(Sept. 13, 2019) – Earlier this week, I had the opportunity to attend the National Regional Policy Board meeting of the American Hospital Association held in Washington. The AHA holds this national meeting every couple of years to allow the RPBs from all over the country to meet together and discuss relevant issues. Kansas RPB members, Carrie Saia, Holton Community Hospital, Holton; Kiley Floyd, Nemaha Valley Community Hospital, Seneca; Shannan Flach, Kingman Community Hospital, Kingman; and Benjamin Anderson, Kearny County Hospital, Lakin also were in attendance.
At this meeting, we had the opportunity to hear CMS Administrator Seema Verma speak. As I have stated in the past, Administrator Verma is clearly an expert on health policy and has a definite idea of where she wants to take the agency. Her speech this week was interesting and informative. It was interesting because parts of it sounded like a campaign speech in preparation for the 2020 elections. Since we will have to endure these over and over in the coming months from many people, in my opinion we didn't need to hear one from the CMS Administrator. It was also interesting because she took no questions. Again, in my opinion, speaking before an audience of people who are leaders in an industry directly affected by your agency's policies, you might want to take questions from that audience.
Criticisms aside, Administrator Verma's comments were also highly instructive and paint a clear picture as to her priorities. She focused on three general areas: transparency, value-based payment, and regulatory burdens. Regarding transparency, she offered that the Trump administration is upending the status quo to make patients informed consumers through unprecedented cost and quality transparency. She argued that patients should "no longer be kept in the dark" and that "doomsday warnings" about price transparency "come from those who want to protect the status quo."

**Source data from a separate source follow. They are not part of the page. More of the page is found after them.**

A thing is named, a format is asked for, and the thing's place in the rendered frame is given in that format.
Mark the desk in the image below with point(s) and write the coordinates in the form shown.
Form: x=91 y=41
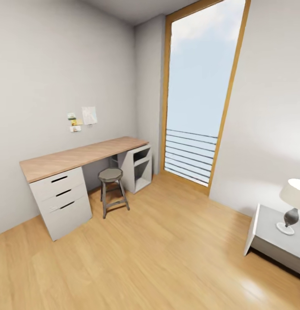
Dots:
x=57 y=182

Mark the nightstand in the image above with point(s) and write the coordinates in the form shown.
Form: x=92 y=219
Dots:
x=265 y=237

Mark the taboret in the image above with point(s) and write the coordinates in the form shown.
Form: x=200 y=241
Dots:
x=110 y=175

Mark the fixed window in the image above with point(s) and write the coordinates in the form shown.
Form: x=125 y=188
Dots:
x=202 y=47

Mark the table lamp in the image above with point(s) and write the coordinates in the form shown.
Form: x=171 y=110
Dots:
x=291 y=195

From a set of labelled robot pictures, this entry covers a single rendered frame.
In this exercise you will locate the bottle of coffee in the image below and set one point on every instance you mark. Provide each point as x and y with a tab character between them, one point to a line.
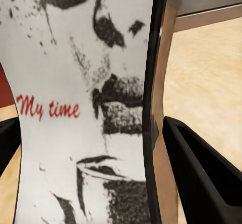
87	79

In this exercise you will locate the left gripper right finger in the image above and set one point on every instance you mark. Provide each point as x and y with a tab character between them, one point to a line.
209	186

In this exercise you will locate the fixed window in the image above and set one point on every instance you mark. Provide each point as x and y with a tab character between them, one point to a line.
197	13

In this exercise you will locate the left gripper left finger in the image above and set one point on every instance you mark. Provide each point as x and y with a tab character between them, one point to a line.
9	141

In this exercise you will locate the countertop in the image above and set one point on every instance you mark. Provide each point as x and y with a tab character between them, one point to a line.
202	88

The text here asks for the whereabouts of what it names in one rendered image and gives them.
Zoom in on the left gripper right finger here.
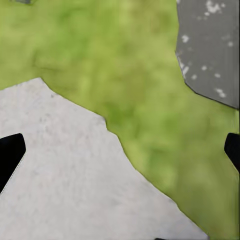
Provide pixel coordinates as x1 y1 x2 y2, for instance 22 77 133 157
224 133 240 173

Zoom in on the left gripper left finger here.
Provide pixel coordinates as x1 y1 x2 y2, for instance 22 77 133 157
0 133 26 192

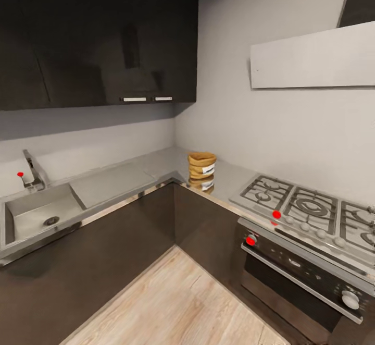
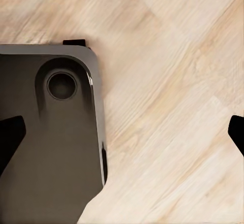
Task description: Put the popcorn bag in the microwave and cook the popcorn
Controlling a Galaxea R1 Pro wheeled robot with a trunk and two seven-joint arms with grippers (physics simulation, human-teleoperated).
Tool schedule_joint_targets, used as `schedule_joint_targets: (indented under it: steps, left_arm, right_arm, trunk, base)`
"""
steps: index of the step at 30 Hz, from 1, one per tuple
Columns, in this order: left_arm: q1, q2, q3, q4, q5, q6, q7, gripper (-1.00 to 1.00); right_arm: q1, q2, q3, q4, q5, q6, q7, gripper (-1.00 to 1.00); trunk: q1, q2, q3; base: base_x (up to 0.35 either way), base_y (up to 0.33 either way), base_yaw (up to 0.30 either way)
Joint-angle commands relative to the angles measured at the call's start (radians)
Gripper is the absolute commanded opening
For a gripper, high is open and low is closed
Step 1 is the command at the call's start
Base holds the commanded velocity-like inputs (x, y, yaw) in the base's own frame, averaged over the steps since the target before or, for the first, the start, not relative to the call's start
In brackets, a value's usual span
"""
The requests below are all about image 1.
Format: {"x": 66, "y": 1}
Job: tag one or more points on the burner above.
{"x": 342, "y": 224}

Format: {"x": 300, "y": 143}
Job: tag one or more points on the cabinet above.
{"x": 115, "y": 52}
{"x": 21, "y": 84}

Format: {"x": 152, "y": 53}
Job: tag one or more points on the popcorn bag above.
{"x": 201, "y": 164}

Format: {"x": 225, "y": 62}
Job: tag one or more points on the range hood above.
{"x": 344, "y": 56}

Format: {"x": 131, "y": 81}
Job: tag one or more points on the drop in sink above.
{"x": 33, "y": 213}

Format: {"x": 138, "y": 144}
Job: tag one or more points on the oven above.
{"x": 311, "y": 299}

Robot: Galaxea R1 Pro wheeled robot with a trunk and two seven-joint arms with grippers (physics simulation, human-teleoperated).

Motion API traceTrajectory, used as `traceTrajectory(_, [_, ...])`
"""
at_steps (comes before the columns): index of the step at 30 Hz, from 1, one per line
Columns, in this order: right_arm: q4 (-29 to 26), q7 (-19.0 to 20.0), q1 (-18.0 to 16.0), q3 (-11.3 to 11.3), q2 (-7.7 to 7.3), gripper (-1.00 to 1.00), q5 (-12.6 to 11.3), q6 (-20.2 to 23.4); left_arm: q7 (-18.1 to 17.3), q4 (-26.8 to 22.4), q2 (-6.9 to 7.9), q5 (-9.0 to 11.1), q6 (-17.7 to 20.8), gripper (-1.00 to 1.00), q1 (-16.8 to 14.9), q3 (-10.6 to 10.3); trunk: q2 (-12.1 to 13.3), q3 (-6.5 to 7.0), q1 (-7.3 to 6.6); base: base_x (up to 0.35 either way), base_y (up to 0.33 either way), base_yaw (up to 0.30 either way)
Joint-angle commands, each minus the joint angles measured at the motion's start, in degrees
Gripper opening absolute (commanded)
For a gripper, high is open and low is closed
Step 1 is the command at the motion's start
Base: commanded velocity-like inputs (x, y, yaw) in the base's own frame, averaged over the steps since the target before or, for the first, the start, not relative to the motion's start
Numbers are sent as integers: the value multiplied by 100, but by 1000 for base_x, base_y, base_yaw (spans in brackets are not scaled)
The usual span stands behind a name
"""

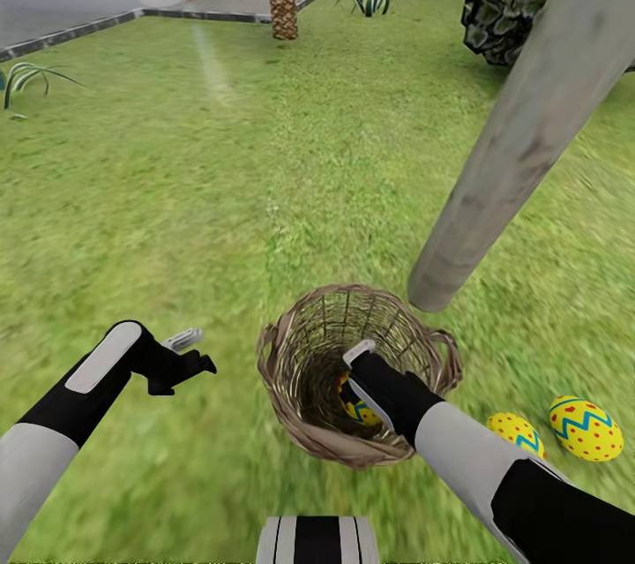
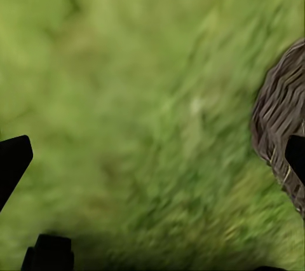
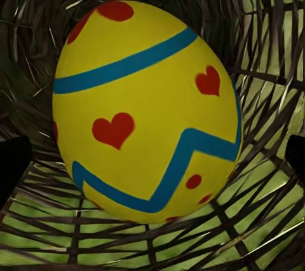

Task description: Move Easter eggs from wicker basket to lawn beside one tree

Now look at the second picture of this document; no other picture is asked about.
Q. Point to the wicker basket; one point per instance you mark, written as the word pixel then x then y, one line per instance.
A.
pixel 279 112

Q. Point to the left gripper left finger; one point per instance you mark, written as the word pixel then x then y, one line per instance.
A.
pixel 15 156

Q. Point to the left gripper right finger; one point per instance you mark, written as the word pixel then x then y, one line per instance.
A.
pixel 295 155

Verma emphasized that we must "move past" fee for service reimbursement to value-based payment because "it is the future." She told the audience that we must deal with hospital spending in order to reduce costs, and that as the market continues to move toward more value-based payment, these types of payment models will "no longer be optional." According to the CMS Administrator providers who take on risk "deliver better results" and that one of her priorities over the course of the next year will be to encourage providers to take on even more risk.
Administrator Verma did recognize that the government deserves part of the blame for challenges in healthcare. She said that the government has "concocted a time sucking morass" that stifles innovation. She said that the Trump administration has combatted that through its "patients over paperwork" campaign which has revised the RAC audit process, eliminated and streamlined the reporting of quality measures by 30 percent and is on track to reduce a total of 40 million hours of burden on the system through 2021. She also indicated that the administration intends to propose a revision to the Stark regulations within the next "couple of months."
Seema Verma outlined a very ambitious agenda for her agency. Time will tell whether she delivers.